Posted by: Byrk at May 15, 2009 12:21:46 PM

The UK has been doing (or trying to do) something similar for while now:
http://www.nice.org.uk/index.jsp

Posted by: Nigel at May 15, 2009 12:23:52 PM

Assuming doctors make decisions about what to recommend based on scientific studies, simply doing the studies and publishing them should have some positive effect on costs. There are costs to procedures other than money (inconvenience, risk of complications, and so on) so people would be less likely to try them if they've been shown to be ineffective.

Posted by: Brian Slesinsky at May 15, 2009 12:28:12 PM

John Thacker: "For a life-threatening illness, John Dewey? ... Perhaps people will decide against, say, hip replacements for that reason, but for cancer treatments? I don't think it's all that unlikely that people will say, "If it's got a 5% chance, let's try it."

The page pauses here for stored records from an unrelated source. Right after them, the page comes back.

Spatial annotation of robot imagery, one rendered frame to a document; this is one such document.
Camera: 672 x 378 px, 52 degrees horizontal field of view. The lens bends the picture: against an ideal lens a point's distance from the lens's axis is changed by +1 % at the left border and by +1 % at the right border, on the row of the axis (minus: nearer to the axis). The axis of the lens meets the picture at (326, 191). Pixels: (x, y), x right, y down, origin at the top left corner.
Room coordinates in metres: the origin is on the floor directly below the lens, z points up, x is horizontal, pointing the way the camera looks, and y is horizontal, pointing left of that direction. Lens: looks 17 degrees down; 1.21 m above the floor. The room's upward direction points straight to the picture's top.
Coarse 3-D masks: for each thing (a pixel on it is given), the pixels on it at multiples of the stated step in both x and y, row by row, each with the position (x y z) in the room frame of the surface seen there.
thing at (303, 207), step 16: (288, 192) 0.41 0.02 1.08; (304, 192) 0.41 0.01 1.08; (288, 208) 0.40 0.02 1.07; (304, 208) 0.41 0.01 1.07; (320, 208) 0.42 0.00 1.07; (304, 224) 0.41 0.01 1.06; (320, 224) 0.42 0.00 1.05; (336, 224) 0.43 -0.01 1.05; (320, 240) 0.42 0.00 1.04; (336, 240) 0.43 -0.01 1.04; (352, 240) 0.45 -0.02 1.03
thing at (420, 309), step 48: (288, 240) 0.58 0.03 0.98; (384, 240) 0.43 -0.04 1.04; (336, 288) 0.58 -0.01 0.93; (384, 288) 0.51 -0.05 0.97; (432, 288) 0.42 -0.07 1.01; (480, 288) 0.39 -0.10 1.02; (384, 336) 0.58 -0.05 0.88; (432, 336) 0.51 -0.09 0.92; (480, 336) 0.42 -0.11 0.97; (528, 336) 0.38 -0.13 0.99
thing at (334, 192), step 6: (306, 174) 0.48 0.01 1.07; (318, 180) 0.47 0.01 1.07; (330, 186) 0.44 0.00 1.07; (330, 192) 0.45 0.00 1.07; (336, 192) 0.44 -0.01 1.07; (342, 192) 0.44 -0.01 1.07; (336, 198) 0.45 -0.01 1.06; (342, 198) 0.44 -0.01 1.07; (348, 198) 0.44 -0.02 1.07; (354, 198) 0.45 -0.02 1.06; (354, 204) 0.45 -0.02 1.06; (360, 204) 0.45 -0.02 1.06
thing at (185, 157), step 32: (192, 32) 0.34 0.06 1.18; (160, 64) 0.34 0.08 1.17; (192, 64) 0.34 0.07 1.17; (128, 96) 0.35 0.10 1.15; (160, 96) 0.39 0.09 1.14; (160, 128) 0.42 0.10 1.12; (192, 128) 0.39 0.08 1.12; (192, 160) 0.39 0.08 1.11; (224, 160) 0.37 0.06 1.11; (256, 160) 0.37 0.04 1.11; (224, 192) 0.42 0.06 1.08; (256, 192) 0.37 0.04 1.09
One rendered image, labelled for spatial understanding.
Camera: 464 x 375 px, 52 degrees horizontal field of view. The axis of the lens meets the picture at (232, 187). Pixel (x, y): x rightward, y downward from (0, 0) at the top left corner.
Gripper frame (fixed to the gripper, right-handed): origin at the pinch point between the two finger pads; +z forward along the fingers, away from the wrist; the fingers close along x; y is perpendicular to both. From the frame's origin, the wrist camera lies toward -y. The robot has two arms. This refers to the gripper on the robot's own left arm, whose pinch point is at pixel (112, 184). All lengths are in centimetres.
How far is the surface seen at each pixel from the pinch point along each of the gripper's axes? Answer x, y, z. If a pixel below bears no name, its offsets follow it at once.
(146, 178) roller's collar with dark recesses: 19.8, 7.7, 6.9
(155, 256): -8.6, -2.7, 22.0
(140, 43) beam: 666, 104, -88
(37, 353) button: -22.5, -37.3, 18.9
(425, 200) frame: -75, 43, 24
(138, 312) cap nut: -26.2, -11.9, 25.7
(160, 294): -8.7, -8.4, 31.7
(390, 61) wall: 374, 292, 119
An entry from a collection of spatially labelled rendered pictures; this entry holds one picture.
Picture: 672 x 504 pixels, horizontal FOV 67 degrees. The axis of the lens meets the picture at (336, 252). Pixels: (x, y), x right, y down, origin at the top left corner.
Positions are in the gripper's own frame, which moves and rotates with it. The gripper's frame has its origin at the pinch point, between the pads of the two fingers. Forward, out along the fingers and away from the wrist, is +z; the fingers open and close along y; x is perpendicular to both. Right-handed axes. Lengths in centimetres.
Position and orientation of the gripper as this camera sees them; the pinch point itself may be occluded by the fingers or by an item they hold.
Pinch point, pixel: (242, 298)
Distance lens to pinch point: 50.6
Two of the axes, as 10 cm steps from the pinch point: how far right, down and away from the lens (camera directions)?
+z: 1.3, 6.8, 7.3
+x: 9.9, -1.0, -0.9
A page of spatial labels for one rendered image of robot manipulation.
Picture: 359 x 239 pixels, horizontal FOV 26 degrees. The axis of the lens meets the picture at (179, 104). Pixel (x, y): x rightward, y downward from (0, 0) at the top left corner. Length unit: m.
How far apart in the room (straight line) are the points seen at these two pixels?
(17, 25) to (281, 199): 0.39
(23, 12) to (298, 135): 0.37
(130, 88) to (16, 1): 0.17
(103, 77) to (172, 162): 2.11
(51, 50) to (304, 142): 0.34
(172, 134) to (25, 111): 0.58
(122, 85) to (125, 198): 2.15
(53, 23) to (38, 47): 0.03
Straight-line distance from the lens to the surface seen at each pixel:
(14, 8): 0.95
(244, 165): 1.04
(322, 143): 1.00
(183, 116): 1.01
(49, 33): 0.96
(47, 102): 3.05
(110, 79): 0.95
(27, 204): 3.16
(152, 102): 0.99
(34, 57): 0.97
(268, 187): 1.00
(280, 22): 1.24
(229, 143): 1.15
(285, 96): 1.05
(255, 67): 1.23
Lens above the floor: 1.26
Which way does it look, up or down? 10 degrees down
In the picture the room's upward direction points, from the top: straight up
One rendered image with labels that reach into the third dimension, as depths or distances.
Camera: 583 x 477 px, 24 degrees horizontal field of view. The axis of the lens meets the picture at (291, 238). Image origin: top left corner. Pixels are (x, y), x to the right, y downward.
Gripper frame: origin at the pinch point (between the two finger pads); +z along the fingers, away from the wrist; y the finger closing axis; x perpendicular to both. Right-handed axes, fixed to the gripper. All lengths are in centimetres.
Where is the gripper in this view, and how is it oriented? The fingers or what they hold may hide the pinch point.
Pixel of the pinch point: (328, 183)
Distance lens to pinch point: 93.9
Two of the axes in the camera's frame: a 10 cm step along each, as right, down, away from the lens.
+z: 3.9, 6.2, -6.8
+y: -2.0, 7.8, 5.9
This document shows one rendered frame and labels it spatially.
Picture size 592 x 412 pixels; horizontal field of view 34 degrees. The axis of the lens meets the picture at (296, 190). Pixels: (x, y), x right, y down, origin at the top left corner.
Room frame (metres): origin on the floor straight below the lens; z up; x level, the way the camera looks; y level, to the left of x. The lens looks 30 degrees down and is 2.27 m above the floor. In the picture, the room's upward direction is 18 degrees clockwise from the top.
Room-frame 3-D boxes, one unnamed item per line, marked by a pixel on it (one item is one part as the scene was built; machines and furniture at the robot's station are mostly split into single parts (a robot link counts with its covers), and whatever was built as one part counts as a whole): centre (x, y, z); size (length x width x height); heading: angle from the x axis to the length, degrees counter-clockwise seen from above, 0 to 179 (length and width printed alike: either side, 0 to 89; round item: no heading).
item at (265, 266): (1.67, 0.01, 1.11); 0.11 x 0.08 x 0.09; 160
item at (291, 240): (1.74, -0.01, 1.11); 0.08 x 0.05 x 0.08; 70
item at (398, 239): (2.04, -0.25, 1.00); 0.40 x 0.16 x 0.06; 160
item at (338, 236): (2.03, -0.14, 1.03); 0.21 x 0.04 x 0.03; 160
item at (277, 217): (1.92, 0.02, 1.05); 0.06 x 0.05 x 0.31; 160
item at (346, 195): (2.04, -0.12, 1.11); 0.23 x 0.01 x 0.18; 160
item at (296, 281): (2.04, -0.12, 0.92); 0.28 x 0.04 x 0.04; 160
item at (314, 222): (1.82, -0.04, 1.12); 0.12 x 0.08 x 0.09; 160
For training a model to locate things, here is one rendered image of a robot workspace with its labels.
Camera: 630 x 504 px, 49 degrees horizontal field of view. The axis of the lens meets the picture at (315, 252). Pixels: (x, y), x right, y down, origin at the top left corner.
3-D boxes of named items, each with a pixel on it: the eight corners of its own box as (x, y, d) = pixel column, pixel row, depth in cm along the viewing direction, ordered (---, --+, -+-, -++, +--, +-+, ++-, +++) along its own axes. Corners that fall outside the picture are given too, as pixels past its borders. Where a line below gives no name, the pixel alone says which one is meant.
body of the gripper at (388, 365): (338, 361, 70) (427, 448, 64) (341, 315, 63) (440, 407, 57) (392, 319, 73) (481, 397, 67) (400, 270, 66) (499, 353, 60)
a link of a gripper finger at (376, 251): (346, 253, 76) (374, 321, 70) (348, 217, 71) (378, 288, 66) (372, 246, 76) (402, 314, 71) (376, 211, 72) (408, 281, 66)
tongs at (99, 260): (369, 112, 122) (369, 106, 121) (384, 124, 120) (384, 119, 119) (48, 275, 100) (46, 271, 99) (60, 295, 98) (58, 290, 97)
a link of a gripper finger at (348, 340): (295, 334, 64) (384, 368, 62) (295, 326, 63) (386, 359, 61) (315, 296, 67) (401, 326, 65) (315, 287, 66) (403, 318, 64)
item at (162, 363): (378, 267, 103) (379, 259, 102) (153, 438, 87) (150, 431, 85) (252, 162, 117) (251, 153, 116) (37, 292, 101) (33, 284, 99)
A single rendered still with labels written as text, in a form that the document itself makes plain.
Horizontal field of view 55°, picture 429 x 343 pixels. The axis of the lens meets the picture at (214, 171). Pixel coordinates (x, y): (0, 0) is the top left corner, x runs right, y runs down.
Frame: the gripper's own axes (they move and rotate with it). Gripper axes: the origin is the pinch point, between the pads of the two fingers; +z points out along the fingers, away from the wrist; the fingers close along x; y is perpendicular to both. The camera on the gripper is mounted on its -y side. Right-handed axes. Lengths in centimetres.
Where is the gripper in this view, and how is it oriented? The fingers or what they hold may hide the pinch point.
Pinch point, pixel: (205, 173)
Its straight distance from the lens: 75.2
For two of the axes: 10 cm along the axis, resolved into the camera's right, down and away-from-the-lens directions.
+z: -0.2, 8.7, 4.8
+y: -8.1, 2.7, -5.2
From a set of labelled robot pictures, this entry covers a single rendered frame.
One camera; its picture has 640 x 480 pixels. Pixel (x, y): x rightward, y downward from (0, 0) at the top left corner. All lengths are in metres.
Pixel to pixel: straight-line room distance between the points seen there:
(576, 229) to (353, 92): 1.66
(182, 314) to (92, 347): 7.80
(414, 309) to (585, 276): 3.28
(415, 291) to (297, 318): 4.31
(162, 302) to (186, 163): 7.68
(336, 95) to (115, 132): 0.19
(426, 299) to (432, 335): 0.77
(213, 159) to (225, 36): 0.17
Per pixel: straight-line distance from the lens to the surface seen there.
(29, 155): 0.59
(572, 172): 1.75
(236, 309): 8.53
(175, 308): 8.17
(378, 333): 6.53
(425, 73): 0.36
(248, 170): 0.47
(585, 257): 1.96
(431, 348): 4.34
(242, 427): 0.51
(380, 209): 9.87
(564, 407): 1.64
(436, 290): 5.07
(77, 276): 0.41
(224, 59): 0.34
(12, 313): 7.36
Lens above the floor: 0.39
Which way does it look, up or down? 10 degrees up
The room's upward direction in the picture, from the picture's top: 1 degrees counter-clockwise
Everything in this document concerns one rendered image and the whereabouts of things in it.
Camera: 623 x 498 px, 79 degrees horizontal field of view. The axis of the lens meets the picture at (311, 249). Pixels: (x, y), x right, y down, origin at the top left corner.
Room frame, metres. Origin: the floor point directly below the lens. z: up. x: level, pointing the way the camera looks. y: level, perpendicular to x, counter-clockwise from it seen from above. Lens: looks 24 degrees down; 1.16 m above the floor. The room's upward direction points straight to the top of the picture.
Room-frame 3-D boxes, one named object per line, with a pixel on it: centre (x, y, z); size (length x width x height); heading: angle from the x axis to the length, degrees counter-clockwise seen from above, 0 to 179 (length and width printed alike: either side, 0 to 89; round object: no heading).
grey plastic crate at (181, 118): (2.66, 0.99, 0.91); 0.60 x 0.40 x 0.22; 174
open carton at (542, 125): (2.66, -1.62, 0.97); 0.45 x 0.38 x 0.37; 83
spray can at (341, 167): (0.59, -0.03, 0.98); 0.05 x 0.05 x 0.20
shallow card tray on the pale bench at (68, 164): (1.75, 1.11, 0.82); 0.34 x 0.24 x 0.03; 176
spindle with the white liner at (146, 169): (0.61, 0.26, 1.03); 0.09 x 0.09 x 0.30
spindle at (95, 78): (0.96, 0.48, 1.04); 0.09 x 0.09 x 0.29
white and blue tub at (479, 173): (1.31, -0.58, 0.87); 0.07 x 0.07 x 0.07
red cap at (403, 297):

I agree with you, Mr. Thacker. But I also believe that the overwhelming majority of surgical procedures are not directed at life-threatening illnesses or injuries. That's based on observations of my wife, a 31 year veteran of the operating room.

I'll amend my original statement:

"if a patient faced with a non-life-threatening illness or injury learns that a procedure is effective only 5% or 10% of the time, the patient is unlikely to take the risks and accept the life disruptions which accompany the surgery."